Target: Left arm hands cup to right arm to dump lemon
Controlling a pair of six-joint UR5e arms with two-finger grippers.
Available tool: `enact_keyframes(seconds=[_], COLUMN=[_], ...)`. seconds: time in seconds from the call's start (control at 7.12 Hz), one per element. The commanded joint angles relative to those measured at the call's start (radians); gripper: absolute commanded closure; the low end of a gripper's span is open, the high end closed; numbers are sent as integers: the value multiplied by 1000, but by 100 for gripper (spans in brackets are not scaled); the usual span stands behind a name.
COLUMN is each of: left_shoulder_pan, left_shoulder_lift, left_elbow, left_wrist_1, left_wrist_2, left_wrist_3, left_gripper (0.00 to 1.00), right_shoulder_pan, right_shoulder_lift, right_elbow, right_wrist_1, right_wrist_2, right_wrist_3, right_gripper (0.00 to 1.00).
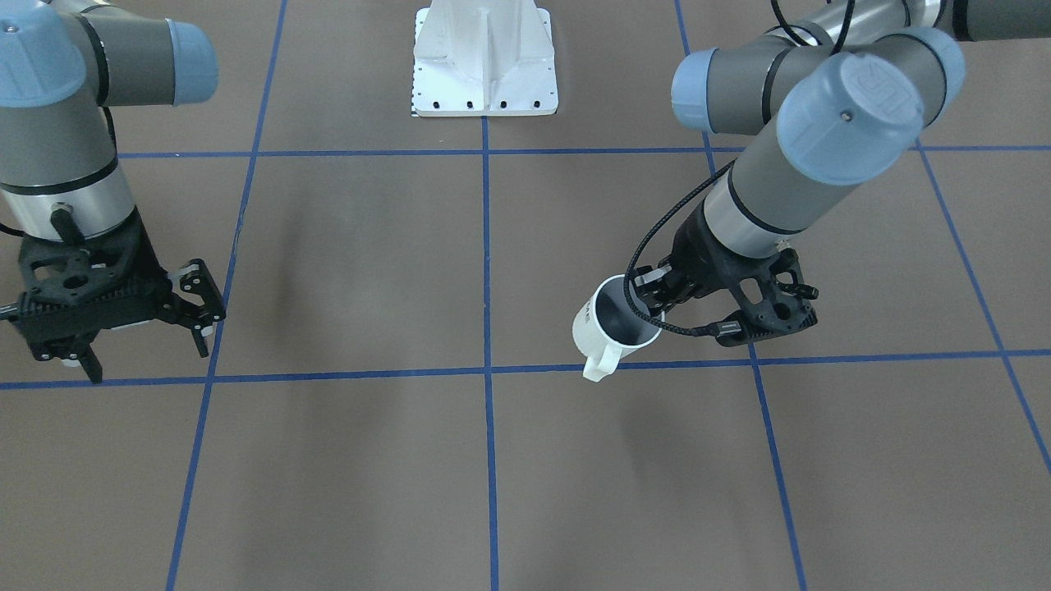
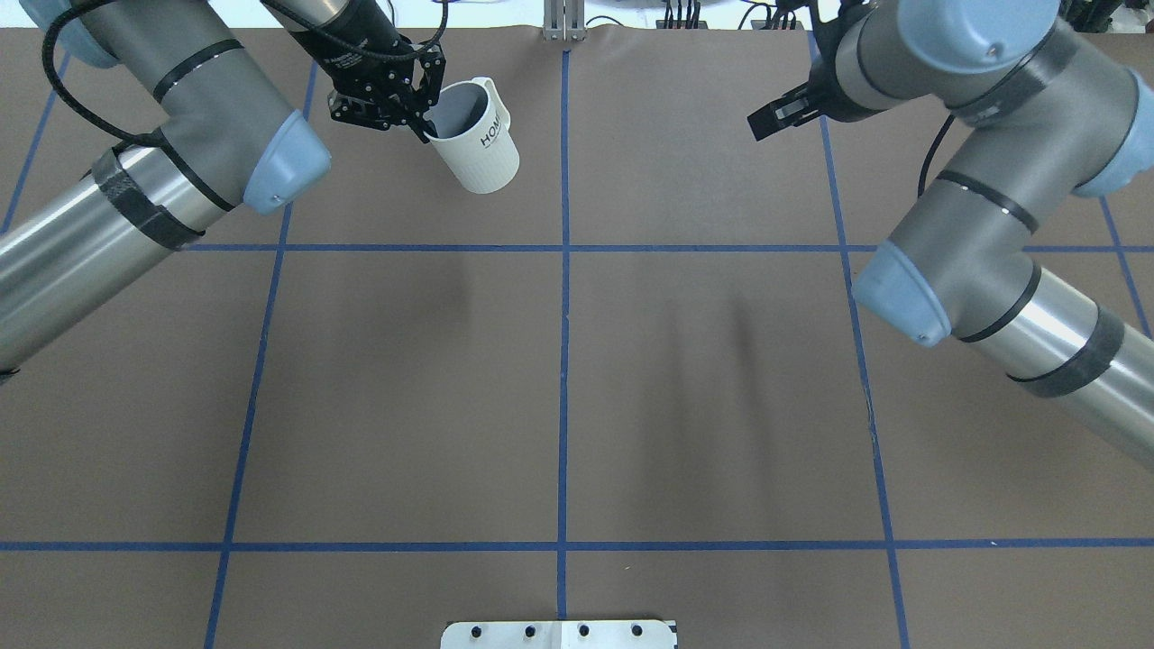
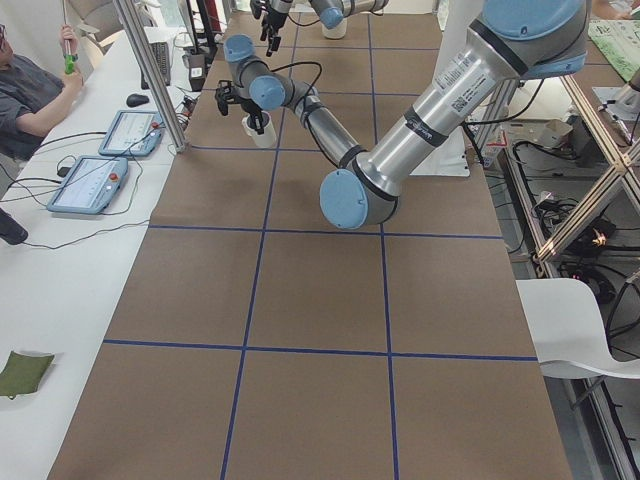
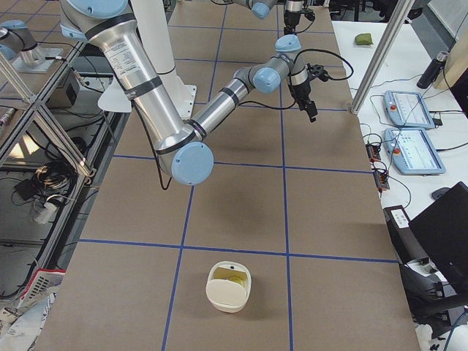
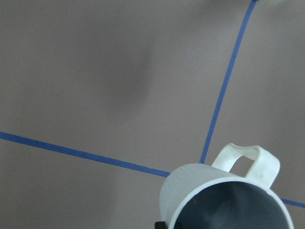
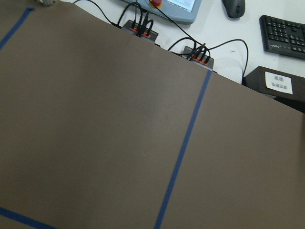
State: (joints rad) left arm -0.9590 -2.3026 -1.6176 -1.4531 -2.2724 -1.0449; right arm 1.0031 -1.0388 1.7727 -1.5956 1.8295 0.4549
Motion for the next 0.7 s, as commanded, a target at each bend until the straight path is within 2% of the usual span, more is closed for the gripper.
enact_keyframes(seconds=[0.0, 0.28, 0.56], left_shoulder_pan=[-12, -38, -81], left_shoulder_lift=[208, 412, 547], left_elbow=[-163, -235, -217], left_wrist_1=[65, 44, -69], left_wrist_2=[39, 77, 79], left_wrist_3=[238, 488, 609], left_gripper=[100, 100, 100], right_shoulder_pan=[87, 202, 253], right_shoulder_lift=[8, 11, 5], right_elbow=[-77, -153, -157], right_wrist_1=[-64, -67, -66], right_wrist_2=[74, 283, 329], right_wrist_3=[-106, -197, -223], right_gripper=[2, 1, 1])
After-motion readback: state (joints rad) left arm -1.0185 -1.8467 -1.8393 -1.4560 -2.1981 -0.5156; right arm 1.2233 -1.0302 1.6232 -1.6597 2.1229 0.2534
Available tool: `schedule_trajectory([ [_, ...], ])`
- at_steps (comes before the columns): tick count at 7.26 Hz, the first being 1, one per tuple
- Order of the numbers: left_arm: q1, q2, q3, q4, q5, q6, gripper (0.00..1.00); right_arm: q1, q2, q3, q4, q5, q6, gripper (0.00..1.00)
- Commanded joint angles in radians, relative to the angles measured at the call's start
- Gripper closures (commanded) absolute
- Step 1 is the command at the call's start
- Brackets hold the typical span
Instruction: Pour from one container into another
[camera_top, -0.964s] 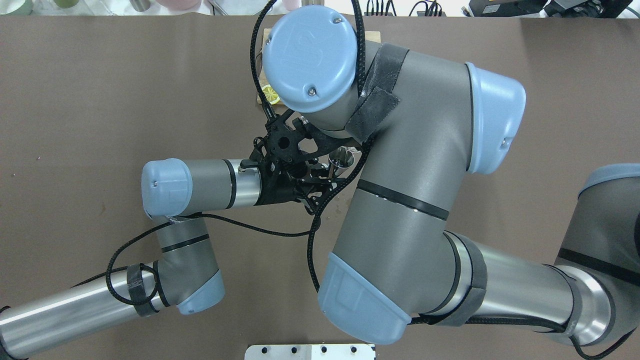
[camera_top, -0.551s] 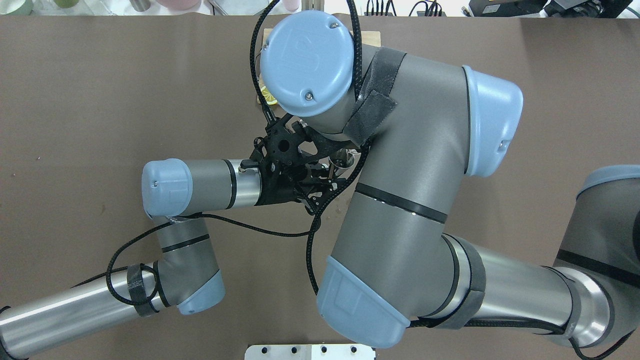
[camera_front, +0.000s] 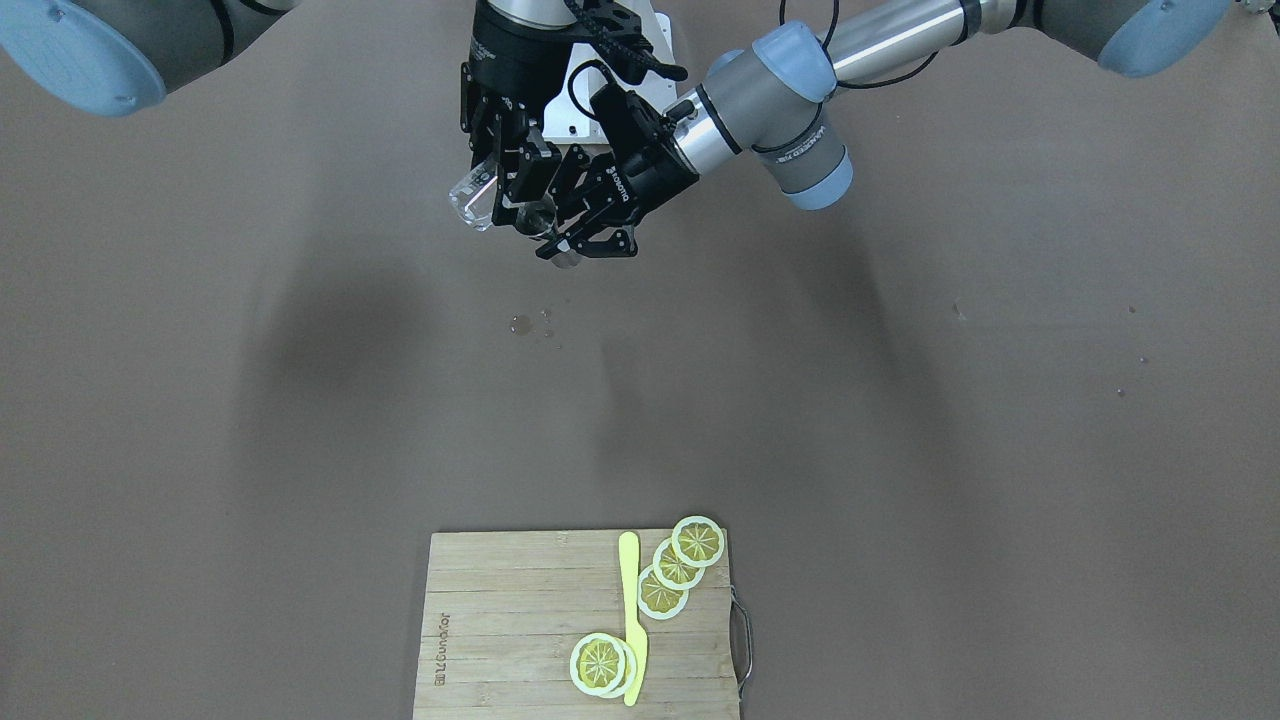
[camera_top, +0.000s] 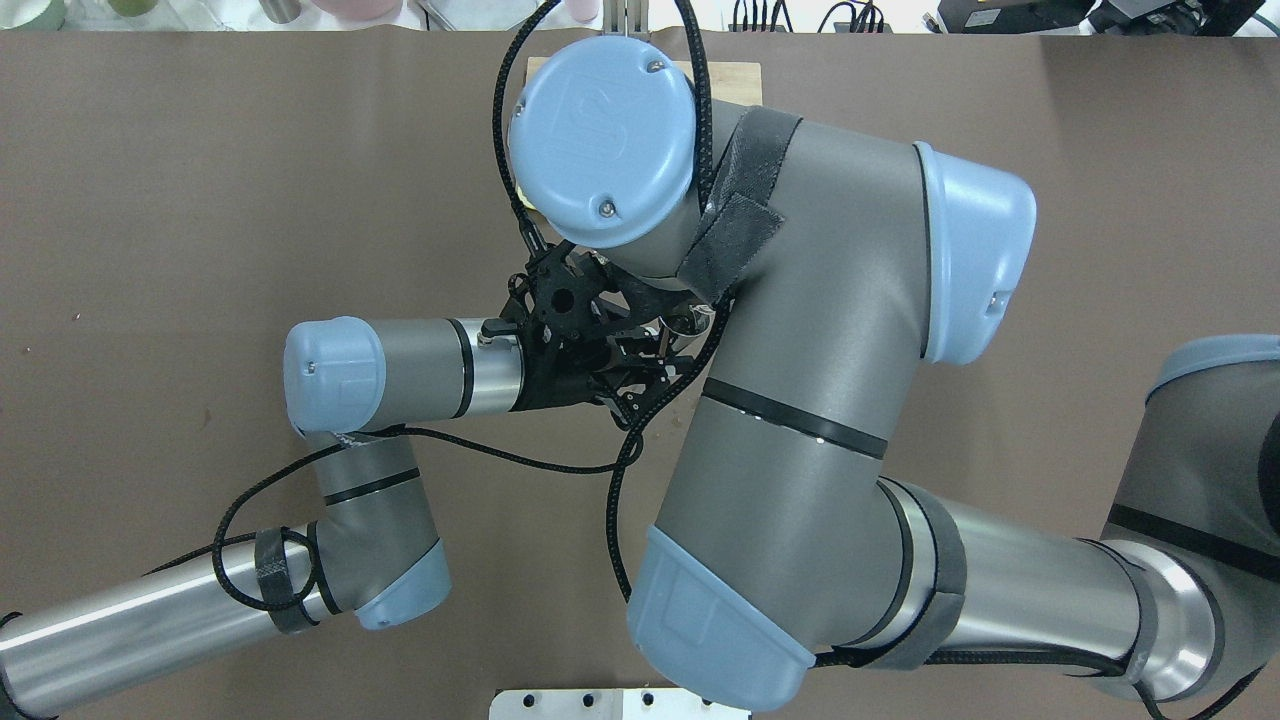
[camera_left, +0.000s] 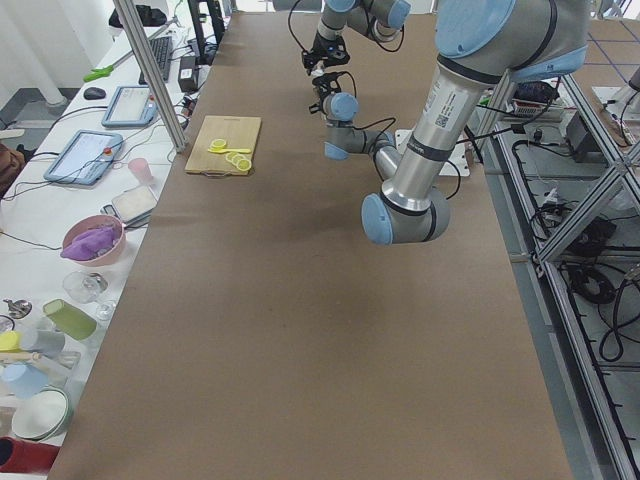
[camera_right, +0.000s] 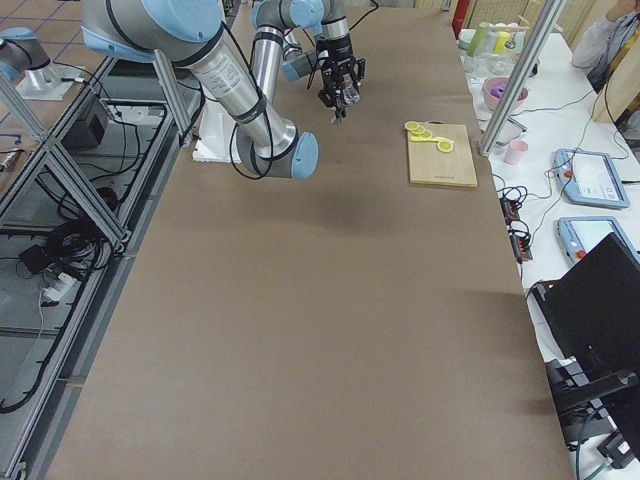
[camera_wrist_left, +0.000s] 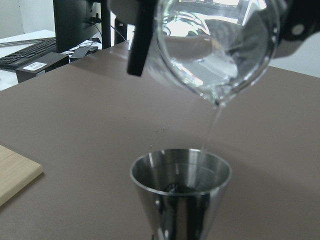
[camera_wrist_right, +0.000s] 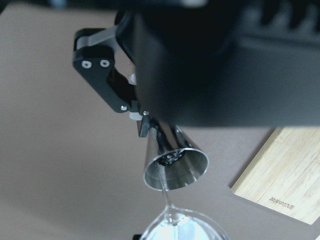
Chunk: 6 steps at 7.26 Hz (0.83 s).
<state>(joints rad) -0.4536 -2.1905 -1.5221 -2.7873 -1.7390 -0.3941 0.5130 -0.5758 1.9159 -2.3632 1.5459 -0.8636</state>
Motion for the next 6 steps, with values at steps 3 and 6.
schedule_trajectory([
  [3,0.001,-0.002,0.0,0.002,-0.001,0.0,1.0,0.002,0.001,0.002,0.004,0.003,0.0,1.0],
  [6,0.001,0.0,0.0,0.002,-0.001,0.0,1.0,0.007,0.004,0.011,0.01,0.034,0.005,1.0],
])
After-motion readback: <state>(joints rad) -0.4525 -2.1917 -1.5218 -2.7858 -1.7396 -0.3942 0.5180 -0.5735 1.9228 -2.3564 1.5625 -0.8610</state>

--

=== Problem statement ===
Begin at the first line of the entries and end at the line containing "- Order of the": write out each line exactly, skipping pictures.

=== Answer to this exercise ===
Target: Left arm hands cup to right arm to dump lemon
Controlling a pair of six-joint UR5e arms with two-finger grippers.
Available tool: `enact_keyframes(seconds=[_], COLUMN=[_], ...)`. seconds: time in seconds from the call's start (control at 7.12 Hz), one per element. The commanded joint angles relative to those measured at the call's start (radians); gripper: absolute commanded closure; the low end of a gripper's span is open, the high end closed; numbers are sent as integers: the value multiplied by 1000, but by 100 for gripper (spans in brackets are not scaled); the usual span stands behind a name.
COLUMN is each of: left_shoulder_pan, left_shoulder_lift, left_elbow, left_wrist_1, left_wrist_2, left_wrist_3, left_gripper (0.00 to 1.00), right_shoulder_pan, right_shoulder_lift, right_elbow, right_wrist_1, right_wrist_2, right_wrist_3, right_gripper (0.00 to 1.00).
State: (joints rad) left arm -0.9590 -2.3026 -1.6176 -1.4531 -2.2724 -1.0449; right arm 1.0031 -1.0388 1.7727 -1.5956 1.8295 0.4549
Motion for the next 0.7 s, as commanded, a target at each bend until the straight path is within 2% of the usual span, more is closed for the gripper.
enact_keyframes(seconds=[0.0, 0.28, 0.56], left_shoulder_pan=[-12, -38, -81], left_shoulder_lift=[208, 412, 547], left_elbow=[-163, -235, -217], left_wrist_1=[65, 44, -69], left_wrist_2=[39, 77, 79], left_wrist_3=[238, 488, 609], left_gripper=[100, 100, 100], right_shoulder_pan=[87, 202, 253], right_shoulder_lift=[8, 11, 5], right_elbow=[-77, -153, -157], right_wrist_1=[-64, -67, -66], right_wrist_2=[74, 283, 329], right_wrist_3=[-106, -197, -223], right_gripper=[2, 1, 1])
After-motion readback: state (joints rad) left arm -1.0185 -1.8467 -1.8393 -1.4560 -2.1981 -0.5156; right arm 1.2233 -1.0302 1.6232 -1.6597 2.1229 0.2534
Available tool: `schedule_trajectory([ [_, ...], ])`
- at_steps (comes before the columns): tick count at 7.26 Hz, the first being 1, one per tuple
- Order of the numbers: left_arm: q1, q2, q3, q4, q5, q6, gripper (0.00..1.00); right_arm: q1, q2, q3, q4, q5, q6, gripper (0.00..1.00)

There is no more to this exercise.